Great question! You're running into a classic timezone trap when integrating two different systems.
Short answer:
Yes, it is usually safe to change your server's timezone to match your WooCommerce site's timezone, especially given your use case (private dashboard, no critical DB timestamps, no cron jobs, etc.). This will likely solve your immediate issue with "today's" dates aligning between your servers.
However... There are a few broader things to consider:
1. Laravel and Timezones
Laravel (and PHP) handle timezones in three places:
- PHP's default timezone (
php.ini, or viadate_default_timezone_set), - The "app" timezone (
config/app.php→timezone), and - The database timezone (typically UTC).
Best practice is often to keep your server in UTC and adjust the app timezone for display or calculations.

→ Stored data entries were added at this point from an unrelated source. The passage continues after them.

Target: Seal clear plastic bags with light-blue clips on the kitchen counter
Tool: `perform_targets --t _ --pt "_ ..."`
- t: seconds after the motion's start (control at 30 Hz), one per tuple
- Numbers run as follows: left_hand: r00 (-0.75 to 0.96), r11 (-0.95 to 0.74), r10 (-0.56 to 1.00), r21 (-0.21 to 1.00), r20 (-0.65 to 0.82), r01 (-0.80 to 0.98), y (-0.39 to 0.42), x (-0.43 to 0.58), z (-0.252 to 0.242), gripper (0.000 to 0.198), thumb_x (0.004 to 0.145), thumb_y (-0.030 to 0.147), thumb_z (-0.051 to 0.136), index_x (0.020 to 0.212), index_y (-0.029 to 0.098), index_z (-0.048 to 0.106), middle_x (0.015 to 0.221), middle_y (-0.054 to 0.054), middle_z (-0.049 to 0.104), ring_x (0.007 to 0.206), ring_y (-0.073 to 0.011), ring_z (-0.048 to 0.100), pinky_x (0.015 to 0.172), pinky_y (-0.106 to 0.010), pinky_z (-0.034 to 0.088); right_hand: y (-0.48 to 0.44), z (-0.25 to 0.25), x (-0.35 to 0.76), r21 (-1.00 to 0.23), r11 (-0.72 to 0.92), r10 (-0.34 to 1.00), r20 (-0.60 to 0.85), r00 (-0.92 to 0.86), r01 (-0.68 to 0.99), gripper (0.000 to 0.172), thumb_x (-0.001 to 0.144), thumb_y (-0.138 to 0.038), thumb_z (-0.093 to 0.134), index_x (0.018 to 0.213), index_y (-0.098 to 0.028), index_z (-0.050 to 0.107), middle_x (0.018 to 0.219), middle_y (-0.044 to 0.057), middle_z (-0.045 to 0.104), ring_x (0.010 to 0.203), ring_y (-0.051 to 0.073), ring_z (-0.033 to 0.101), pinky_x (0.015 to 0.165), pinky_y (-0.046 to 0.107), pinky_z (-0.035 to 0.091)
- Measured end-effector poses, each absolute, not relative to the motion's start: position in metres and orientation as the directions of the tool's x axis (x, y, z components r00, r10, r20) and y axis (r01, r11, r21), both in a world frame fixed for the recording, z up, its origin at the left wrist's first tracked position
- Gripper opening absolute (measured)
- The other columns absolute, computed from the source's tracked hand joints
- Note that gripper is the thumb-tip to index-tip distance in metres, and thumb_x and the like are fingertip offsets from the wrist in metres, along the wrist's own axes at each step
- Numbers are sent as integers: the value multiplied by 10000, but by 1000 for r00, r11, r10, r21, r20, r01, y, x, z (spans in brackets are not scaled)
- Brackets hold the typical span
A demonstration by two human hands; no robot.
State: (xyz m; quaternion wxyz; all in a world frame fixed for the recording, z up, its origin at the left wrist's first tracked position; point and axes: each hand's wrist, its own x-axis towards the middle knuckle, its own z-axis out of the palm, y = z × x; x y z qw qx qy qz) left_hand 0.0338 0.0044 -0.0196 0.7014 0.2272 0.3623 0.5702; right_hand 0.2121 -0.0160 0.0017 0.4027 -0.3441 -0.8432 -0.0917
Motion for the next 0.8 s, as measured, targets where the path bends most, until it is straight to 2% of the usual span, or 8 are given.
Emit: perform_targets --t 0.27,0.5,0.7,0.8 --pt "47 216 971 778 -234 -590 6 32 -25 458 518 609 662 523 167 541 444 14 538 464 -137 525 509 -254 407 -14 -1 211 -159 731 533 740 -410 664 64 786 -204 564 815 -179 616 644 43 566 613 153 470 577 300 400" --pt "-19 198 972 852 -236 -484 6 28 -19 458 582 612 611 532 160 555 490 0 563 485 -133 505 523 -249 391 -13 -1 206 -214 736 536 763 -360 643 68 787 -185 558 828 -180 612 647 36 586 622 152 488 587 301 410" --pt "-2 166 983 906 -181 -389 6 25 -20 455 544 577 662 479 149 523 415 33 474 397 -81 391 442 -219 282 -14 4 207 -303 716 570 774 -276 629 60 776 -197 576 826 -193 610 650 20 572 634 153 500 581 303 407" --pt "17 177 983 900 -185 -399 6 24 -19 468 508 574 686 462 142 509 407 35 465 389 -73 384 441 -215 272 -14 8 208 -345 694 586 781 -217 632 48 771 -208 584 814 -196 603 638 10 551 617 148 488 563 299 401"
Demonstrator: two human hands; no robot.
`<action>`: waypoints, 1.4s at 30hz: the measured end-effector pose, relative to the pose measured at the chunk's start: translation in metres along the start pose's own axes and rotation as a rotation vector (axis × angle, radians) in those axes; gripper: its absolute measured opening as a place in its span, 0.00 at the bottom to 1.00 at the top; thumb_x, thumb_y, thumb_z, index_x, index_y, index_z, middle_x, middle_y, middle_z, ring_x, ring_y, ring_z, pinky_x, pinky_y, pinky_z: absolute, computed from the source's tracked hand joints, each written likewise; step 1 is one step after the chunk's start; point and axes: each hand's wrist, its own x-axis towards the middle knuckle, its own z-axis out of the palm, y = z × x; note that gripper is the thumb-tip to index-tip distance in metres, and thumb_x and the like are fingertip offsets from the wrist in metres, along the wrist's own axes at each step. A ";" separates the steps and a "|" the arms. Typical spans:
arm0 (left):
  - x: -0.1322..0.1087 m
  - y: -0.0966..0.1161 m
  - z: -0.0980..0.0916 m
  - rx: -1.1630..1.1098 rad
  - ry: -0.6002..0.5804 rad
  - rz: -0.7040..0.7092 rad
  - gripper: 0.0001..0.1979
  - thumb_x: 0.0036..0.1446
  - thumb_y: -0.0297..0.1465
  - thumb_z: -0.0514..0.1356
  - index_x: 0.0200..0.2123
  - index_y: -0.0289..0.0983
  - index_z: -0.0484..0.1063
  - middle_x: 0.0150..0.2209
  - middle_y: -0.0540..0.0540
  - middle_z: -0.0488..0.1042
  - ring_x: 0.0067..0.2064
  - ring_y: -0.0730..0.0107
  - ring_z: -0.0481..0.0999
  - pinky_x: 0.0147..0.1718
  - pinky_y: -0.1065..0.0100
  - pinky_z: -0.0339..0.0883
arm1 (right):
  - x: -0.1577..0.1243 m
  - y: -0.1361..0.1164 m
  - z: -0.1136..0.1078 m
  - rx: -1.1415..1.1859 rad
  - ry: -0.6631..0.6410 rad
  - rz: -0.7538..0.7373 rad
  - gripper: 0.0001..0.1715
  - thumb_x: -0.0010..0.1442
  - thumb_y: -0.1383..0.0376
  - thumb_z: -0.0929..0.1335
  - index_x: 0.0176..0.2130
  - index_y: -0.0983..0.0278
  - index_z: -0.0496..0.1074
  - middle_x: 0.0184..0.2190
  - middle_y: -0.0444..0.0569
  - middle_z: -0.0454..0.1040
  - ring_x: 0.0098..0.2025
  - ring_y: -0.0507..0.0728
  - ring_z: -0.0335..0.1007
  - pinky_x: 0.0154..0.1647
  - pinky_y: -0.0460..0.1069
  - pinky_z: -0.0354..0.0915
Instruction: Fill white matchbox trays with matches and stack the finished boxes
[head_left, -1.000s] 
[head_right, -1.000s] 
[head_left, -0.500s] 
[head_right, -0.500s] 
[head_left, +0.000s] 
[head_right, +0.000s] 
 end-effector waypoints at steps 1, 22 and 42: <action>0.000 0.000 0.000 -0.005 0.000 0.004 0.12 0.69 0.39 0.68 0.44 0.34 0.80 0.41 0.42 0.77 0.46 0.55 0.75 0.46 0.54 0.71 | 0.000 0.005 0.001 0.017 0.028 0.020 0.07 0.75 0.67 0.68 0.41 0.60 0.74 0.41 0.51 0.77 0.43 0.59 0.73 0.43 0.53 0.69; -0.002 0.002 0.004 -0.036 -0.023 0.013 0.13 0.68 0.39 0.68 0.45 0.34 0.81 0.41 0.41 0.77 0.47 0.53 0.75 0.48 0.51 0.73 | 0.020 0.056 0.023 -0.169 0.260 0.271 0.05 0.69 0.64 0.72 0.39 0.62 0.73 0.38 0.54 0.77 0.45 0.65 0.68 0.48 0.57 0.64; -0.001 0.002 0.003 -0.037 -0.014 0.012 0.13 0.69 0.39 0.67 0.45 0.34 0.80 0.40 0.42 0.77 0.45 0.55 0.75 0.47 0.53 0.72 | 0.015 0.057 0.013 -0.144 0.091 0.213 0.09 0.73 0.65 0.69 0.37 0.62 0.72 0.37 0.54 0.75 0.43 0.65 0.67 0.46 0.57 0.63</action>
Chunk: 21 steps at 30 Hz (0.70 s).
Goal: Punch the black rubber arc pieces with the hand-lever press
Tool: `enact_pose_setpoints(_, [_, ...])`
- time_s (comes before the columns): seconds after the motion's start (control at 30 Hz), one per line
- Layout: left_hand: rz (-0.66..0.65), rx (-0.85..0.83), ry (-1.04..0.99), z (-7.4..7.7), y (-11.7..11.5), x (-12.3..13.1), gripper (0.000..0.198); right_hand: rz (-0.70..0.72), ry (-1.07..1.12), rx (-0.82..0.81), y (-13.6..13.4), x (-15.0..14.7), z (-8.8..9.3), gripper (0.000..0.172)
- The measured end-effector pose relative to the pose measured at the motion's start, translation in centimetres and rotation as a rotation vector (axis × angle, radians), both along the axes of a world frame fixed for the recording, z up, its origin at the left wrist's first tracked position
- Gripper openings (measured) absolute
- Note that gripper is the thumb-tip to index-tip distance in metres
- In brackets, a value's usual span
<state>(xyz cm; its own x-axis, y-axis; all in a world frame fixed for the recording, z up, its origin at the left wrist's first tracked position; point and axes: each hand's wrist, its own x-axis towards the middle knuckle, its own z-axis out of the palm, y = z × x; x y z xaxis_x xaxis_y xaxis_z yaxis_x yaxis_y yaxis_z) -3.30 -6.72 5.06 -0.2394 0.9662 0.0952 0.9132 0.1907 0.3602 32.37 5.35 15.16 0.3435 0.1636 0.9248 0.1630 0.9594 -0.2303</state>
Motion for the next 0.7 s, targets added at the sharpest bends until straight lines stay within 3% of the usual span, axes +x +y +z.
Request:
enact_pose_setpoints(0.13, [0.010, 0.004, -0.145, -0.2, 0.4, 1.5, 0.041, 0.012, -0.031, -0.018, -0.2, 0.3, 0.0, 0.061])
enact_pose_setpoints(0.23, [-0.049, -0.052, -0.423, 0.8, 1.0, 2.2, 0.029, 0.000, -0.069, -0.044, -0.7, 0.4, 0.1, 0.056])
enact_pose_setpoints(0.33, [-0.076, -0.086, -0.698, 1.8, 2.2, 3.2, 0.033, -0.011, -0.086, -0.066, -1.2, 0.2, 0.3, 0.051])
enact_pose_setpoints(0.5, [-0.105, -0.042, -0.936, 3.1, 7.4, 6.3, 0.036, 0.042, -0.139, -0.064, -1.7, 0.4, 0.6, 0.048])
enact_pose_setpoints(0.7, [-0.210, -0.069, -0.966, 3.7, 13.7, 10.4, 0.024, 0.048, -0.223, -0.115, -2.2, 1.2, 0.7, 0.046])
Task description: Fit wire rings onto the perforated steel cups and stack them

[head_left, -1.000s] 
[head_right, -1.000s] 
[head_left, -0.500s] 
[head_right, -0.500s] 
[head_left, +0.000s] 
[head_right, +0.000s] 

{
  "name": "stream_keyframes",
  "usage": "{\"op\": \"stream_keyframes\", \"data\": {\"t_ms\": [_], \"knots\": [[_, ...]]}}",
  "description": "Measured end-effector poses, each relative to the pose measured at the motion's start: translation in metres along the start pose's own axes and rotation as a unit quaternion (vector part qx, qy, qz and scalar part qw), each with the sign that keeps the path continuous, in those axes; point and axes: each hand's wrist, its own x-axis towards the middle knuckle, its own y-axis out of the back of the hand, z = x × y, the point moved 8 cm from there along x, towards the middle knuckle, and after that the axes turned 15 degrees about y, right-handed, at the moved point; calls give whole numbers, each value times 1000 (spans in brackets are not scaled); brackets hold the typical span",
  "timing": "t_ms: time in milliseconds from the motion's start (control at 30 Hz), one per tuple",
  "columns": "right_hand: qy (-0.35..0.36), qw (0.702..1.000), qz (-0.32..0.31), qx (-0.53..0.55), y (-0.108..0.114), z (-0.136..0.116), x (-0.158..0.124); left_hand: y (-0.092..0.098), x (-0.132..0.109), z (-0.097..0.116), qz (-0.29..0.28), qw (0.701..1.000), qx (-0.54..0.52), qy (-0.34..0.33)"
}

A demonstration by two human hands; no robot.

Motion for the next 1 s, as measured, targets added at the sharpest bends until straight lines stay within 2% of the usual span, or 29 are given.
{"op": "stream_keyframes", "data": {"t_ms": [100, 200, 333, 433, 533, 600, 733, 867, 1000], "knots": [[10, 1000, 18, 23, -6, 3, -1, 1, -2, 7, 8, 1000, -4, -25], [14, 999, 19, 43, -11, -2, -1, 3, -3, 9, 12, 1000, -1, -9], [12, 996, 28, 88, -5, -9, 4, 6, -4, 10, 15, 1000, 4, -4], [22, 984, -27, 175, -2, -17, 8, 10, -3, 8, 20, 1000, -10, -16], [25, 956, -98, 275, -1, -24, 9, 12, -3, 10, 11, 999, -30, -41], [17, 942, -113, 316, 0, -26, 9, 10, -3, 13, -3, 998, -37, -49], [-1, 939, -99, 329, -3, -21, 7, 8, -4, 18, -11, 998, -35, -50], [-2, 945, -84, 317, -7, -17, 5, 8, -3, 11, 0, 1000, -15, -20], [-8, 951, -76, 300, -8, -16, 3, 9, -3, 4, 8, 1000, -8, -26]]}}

This prevents surprises if you ever add new team members, automate backups, run scheduled tasks, or log events shared with others in different regions.
2. Direct Date Usage and API Filtering
Your code directly uses PHP’s date() function. By default, this is based on the server's timezone. If the server drifts into "tomorrow" earlier than your WooCommerce site, your queries won’t align — exactly as you're seeing.
3. The Real Fix: Make Timezone Explicit
Rather than rely on the server’s system timezone, it's safer to set your PHP/Laravel app and date calculations to use your desired timezone explicitly.
Change the timezone in PHP or Laravel, not on the server's system itself.
If you use Laravel
Set the app's timezone to match your WooCommerce site:
// config/app.php
'timezone' => 'America/Los_Angeles', // or whatever your shop uses
Then, generate your dates using Carbon:
$today = Carbon\Carbon::now()->startOfDay();
$tomorrow = Carbon\Carbon::now()->endOfDay();
$params = [
'after' => $today->format('Y-m-d\TH:i:s'), // T00:00:00
'before' => $tomorrow->format('Y-m-d\TH:i:s'), // T23:59:59
'status' => 'processing,completed',
];
$orders_today = $woocommerceClient->get('orders', $params);
If you just use PHP
Set the default timezone at the top of your script:
date_default_timezone_set('America/Los_Angeles'); // Or your WooCommerce timezone
$today_start = date('Y-m-d') . 'T00:00:00';
$today_end = date('Y-m-d') . 'T23:59:59';
$params = [
'after' => $today_start,
'before' => $today_end,
'status' => 'processing,completed',
];
$orders_today = $woocommerceClient->get('orders', $params);
Summary
- Yes, you can safely change your server timezone given your low-risk scenario.
- But, it's usually better to control the timezone from your PHP/Laravel app layer!
- This avoids surprises if something changes on the server, or if you deploy to another host in the future.
If changing the timezone in your code isn’t feasible, then updating the server is fine for your case. But if you want maximum portability and future-proofing: do it in your application layer!
If you need help with this in Laravel or PHP, let me know!